Church of St Cawdraf is a Grade II listed building in the Isle of Anglesey local planning authority area, Wales. First listed on 30 January 1968. A C17 Church.

Church of St Cawdraf

WRENN ID
vacant-chalk-harvest
Grade
II
Local Planning Authority
Isle of Anglesey
Country
Wales
Date first listed
30 January 1968
Type
Church
Source
Cadw listing

Description

Church of St Cawdraf

This is a small rural church of cruciform plan with transepts, a north vestry and south porch attached off the west end of the nave. The oldest part of the building is the early 17th-century north transept, which together with the early 20th-century north vestry is built of rubble masonry with freestone dressings. The remainder of the church is constructed of snecked masonry with freestone and blue brick dressings, and diagonal buttresses. The modern slate roof has stone copings with cross gable finials and a shouldered west bellcote of ashlar masonry. The north vestry has stone copings on a parapet gable and a tall square stack with shaped capping at its south-east corner.

The east and north walls of the early 17th-century north transept each contain an original window of three round-headed lights in a square frame with a straight chamfered label. A stone above the north window of the transept bears the date and initials 1612 R:H:W:/S. To the north of the east window is a doorway with chamfered jambs, moulded stops and a segmental head with a heavy keystone bearing initials (now overgrown with vegetation and indecipherable, possibly M I/E). The step to the doorway is formed from a 12th-century gravestone, an incised cross on a base of two steps. The north window of the vestry is an early 20th-century copy of the north transept windows. The west window to the heating chamber below comprises paired windows of square openings, now blocked.

The openings in the late 19th-century nave, chancel and south transept are dressed with blue brick, except for the east window which is a cusped tracery window of three trefoil-headed lights in a pointed arch framed with hoodmould. The two-bay nave and south transept have paired lancet windows. A single lancet window in the west gable has a reset stone tablet over which bear the initials and date I H S/1613, with a datestone of 1881 set above. The porch has a pointed arched doorway with hollow chamfered jambs.

The 19th-century nave consists of three roof bays with a single bay chancel and south transept, and a two-bay north transept.
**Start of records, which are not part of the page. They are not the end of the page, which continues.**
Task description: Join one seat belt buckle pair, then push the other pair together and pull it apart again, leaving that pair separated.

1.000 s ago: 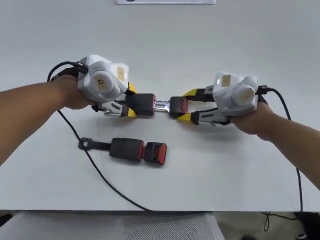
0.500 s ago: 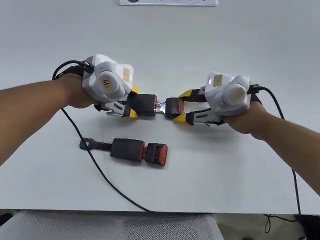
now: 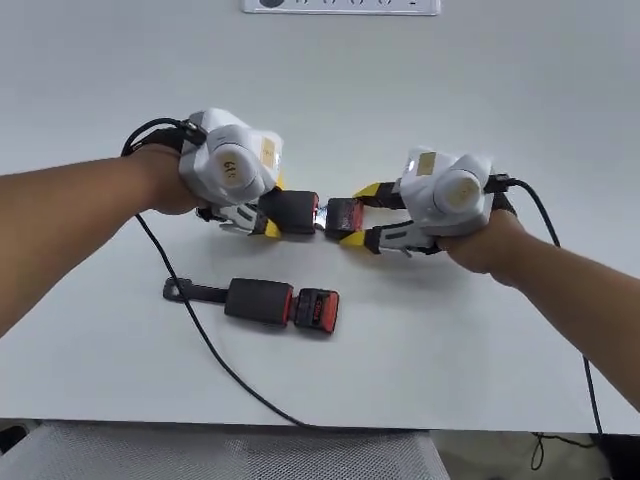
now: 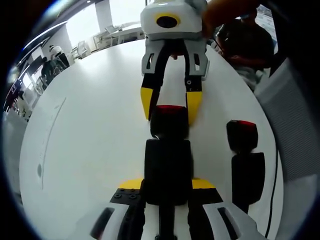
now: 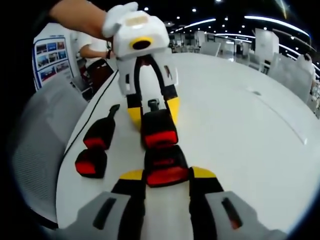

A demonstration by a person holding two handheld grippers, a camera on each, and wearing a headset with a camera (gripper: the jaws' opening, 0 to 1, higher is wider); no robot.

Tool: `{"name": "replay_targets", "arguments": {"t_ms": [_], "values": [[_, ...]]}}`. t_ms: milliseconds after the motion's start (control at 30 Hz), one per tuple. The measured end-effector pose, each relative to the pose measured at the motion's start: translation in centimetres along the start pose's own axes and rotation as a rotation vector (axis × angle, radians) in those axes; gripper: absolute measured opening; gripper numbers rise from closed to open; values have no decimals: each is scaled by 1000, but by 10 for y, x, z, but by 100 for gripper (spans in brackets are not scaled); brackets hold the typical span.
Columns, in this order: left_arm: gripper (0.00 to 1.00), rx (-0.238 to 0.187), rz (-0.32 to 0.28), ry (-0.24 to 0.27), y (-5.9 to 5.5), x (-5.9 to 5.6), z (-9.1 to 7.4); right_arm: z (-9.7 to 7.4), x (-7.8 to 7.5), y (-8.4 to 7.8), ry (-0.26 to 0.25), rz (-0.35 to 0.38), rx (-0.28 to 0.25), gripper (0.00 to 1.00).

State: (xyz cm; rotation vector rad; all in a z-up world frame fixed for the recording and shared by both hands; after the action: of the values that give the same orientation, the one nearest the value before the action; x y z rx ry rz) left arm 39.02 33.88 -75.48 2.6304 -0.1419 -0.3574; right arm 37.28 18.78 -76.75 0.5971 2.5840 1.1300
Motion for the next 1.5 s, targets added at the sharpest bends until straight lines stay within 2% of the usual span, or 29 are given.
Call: {"name": "replay_targets", "arguments": {"t_ms": [400, 967, 1500], "values": [[33, 12, 13, -10, 1, 1, -1, -2, 4, 1, -42, 30, 31, 32], [33, 12, 14, -10, 2, 1, -1, 1, 0, -2, -56, 16, 63, 33], [34, 37, 37, -24, 3, 1, 0, 2, 0, -2, -68, -56, 118, 33]]}}
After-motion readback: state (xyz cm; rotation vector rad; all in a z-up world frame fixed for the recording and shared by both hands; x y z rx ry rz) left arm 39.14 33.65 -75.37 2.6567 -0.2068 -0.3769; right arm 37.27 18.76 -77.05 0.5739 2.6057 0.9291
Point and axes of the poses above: the centre of the closed fingertips' face, and the gripper's own axes: z roughly forward along the fingers, x roughly to its left, y roughly out of its top, the point moved 8 cm from there along -z, roughly backward along the fingers, and after that the axes turned 15 degrees about -y, right-handed, at the moved point
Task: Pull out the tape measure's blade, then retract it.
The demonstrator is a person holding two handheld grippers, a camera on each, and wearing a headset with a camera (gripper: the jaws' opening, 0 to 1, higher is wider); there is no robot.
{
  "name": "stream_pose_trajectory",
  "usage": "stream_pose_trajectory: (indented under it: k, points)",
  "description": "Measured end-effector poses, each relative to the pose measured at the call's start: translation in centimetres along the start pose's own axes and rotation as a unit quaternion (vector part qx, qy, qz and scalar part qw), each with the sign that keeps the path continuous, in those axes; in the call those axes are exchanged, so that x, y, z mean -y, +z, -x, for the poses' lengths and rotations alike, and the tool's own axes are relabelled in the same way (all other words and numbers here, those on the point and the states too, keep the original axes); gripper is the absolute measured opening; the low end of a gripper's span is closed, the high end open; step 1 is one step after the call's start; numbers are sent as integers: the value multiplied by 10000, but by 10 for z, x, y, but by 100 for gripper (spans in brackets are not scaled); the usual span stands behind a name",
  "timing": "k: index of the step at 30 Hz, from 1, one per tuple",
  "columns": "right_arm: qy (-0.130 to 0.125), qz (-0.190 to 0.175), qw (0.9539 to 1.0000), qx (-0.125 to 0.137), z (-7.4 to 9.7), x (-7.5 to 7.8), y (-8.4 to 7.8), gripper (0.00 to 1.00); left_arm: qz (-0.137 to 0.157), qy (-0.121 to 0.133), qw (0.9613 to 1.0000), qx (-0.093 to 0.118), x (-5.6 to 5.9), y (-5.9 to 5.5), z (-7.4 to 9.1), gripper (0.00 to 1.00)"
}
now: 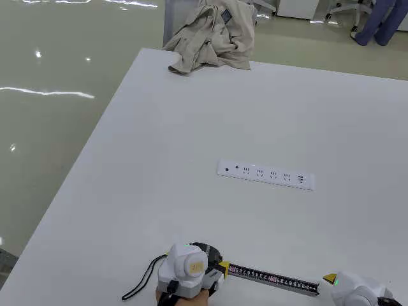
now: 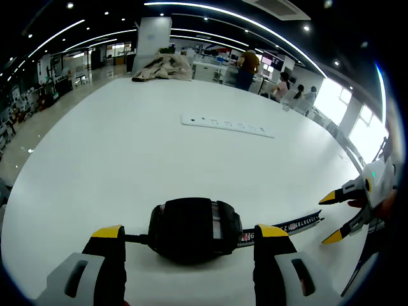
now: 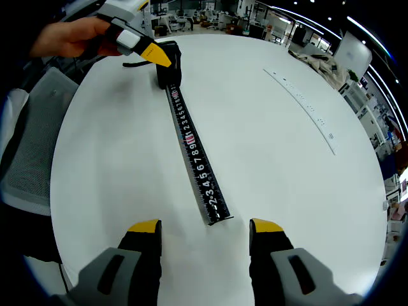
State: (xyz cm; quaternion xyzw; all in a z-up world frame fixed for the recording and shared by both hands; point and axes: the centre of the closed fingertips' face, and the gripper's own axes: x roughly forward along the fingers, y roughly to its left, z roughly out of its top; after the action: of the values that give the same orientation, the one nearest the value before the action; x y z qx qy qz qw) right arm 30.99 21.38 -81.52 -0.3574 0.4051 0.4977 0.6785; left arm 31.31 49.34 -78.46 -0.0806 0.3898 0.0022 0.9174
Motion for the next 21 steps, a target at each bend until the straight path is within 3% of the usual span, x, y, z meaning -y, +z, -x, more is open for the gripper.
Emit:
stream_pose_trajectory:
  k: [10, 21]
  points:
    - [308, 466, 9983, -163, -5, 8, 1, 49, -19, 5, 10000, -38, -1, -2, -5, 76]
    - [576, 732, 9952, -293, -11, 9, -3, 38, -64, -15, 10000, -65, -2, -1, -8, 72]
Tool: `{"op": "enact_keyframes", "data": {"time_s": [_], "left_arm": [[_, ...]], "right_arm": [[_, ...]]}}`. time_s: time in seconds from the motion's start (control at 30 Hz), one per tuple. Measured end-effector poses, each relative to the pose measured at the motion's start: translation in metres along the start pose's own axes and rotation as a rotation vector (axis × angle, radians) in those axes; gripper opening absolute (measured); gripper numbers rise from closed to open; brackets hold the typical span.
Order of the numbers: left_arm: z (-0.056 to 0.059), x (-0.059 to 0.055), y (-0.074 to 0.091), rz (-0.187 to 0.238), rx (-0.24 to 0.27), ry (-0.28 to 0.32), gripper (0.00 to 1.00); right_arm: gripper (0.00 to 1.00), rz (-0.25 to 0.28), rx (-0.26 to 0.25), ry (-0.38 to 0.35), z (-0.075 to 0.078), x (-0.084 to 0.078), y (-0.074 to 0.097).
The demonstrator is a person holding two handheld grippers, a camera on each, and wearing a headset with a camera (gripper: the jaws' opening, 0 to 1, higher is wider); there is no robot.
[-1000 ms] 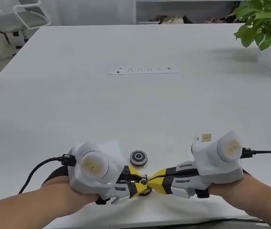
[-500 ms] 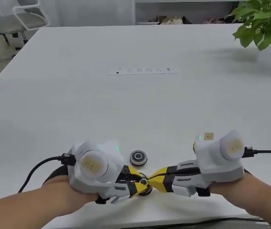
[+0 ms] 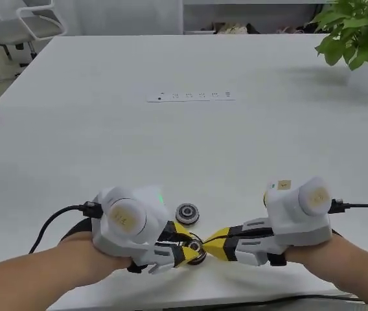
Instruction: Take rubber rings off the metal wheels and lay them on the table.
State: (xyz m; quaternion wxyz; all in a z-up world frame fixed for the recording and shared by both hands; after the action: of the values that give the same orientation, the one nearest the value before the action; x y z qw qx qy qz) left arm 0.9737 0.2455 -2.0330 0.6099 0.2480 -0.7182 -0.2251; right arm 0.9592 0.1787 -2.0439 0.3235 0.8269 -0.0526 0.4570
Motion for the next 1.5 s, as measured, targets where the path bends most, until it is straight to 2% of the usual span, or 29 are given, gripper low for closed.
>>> {"op": "enact_keyframes", "data": {"time_s": [0.3, 0.6, 0.8, 0.93, 1.17, 1.33, 1.5], "left_arm": [[0.0, 0.004, 0.017, 0.019, -0.011, 0.009, 0.16], [-0.005, 0.014, 0.043, 0.08, 0.021, 0.043, 0.24], [-0.009, 0.013, 0.062, 0.088, 0.049, 0.05, 0.29], [-0.013, 0.012, 0.076, 0.105, 0.077, 0.064, 0.33], [-0.013, 0.006, 0.096, 0.118, 0.109, 0.087, 0.36], [-0.012, -0.002, 0.106, 0.116, 0.131, 0.111, 0.37], [-0.013, -0.013, 0.116, 0.098, 0.159, 0.122, 0.38]], "right_arm": [[0.0, 0.02, 0.008, -0.018, -0.004, 0.007, 0.005], [0.0, 0.032, 0.031, -0.002, -0.011, 0.019, 0.009], [0.0, 0.039, 0.042, 0.015, -0.014, 0.029, 0.009], [0.0, 0.038, 0.054, 0.028, -0.015, 0.036, 0.008], [0.0, 0.025, 0.068, 0.053, -0.017, 0.045, -0.001], [0.0, 0.003, 0.087, 0.074, -0.019, 0.051, -0.015], [0.0, -0.029, 0.096, 0.087, -0.019, 0.05, -0.029]]}}
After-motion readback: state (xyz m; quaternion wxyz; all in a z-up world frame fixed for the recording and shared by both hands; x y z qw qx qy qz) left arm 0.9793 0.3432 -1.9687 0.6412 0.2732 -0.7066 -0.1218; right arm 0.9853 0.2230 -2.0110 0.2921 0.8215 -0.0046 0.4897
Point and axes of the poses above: the centre of the closed fingertips' face, and the gripper's own axes: y roughly backward along the fingers, z roughly to its right, x roughly out of its top, the point moved 4 cm from there along y, roughly backward along the fingers, and after that the axes turned 7 degrees about -y, right-handed, at the moved point
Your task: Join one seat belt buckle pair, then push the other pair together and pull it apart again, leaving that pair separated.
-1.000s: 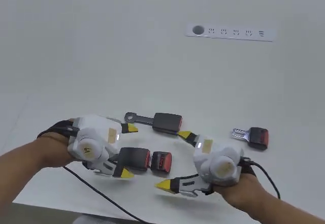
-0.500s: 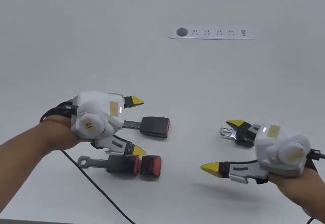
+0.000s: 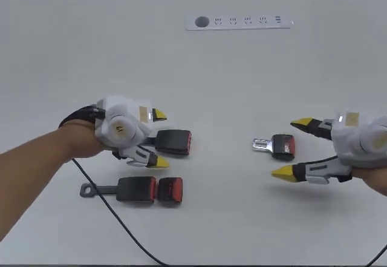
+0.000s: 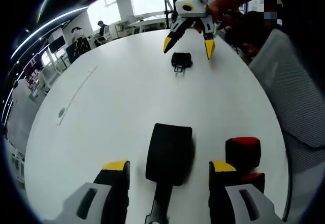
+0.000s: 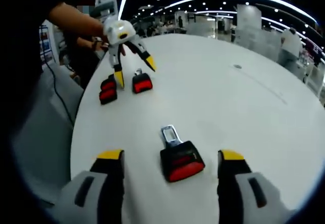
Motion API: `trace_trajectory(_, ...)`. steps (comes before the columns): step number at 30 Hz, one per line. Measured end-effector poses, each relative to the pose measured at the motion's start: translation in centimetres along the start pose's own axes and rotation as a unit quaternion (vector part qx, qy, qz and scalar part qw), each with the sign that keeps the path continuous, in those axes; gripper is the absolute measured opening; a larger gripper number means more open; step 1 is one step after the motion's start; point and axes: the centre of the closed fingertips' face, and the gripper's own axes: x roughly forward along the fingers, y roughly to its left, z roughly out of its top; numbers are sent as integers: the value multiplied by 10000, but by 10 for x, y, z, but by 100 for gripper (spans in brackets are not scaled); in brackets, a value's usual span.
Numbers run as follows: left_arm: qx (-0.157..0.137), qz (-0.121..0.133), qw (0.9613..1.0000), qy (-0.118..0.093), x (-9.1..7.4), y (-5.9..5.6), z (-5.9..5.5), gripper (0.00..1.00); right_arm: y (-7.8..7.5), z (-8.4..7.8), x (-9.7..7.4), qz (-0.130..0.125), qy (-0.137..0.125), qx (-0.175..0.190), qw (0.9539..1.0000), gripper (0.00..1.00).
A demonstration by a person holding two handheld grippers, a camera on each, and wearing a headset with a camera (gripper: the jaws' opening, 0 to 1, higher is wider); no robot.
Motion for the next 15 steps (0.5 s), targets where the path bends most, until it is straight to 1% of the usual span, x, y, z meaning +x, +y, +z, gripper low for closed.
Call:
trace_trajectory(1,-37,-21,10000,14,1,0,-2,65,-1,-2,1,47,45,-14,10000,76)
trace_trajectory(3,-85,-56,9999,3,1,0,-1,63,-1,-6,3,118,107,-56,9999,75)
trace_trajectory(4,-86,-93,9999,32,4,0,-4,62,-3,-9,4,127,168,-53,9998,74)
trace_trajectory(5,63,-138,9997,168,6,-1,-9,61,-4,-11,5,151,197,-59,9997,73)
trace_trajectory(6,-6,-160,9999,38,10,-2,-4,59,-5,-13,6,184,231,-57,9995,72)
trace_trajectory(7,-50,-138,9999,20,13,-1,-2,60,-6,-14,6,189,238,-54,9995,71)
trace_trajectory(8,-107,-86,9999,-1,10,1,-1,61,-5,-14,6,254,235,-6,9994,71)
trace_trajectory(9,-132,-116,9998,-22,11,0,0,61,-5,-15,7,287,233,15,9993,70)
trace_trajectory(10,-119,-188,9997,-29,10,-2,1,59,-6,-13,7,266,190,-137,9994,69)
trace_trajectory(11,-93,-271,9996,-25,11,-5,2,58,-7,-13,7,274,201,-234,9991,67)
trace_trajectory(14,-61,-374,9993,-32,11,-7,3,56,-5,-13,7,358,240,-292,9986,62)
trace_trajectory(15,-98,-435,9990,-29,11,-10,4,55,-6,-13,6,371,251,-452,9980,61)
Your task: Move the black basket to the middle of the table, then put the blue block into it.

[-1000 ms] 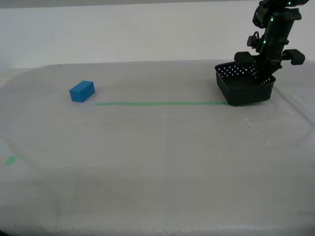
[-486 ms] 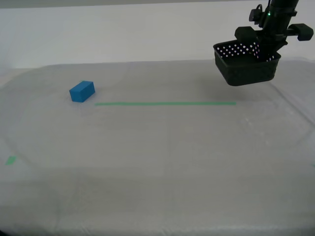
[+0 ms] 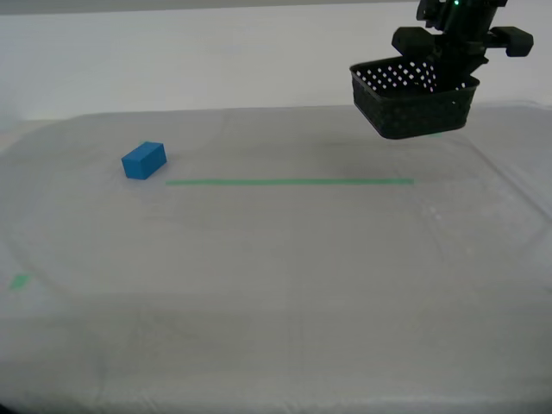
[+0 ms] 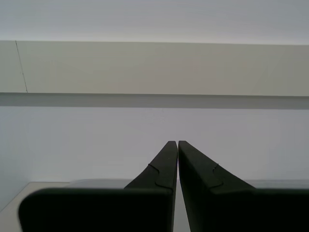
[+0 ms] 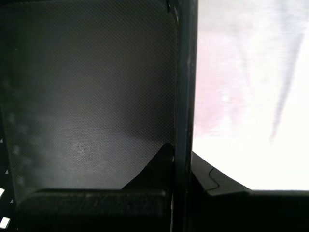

The roof has exposed closely spaced rafters on paired purlins and chamfered arch-braced collared trusses with crown posts springing from squared corbels.

The fittings are mainly late 19th century, contemporary with the rebuilding of the church. The early 17th-century pulpit is much restored, originally four-sided forming a hexagon on plan, with each side tapering down to the base in three tiers of panels. The posts are carved with floral and leaf patterns and the rails with geometric designs; the base is moulded. The panels contain geometric and some conventional floral designs. One of the upper panels bears an inscription reading "IN THE / NAME OF / IESUS . AMEN" and another shows the initials and date E I:1622. The cresting is modern, dating to the 19th century.

The chancel is raised by a single step and the sanctuary by a further step. The chancel rail is moulded on shaped balusters and square newels; the reredos is panelled with a moulded rail. Opposing arched recesses in the chancel walls are formed with re-used 17th-century window heads.

The east window depicts St David flanked by Joshua and Gideon. A bronze plaque on the north wall of the chancel records that the window was erected in memory of those lost in the First World War. The north transept window depicts St Catherine, St Luke and St Hugh and is a memorial to Hugh Robert, youngest son of Lieutenant Robert Hughes RN of Plas yn Llangoed Esquire and to Catherine Rutherford Greig his wife, erected in 1907.

The church contains several mid-18th-century memorial tablets: to Margaret (Lhoyd) wife of Francis Wyn, curate, died 1750, and to Margaret daughter of Roger Hughes died 1765 and his son William died 1774. There is also an 18th-century tablet bearing a shield of arms of Iarddur (a stag's head cabossed) on the east wall of the south transept, and a number of 19th-century marble memorials to the Hughes family of Plas yn Llangoed.

A 14th-century font has a plain octagonal bowl on a modern shaped pedestal. A plain stoup, possibly 15th century, is reset in the porch.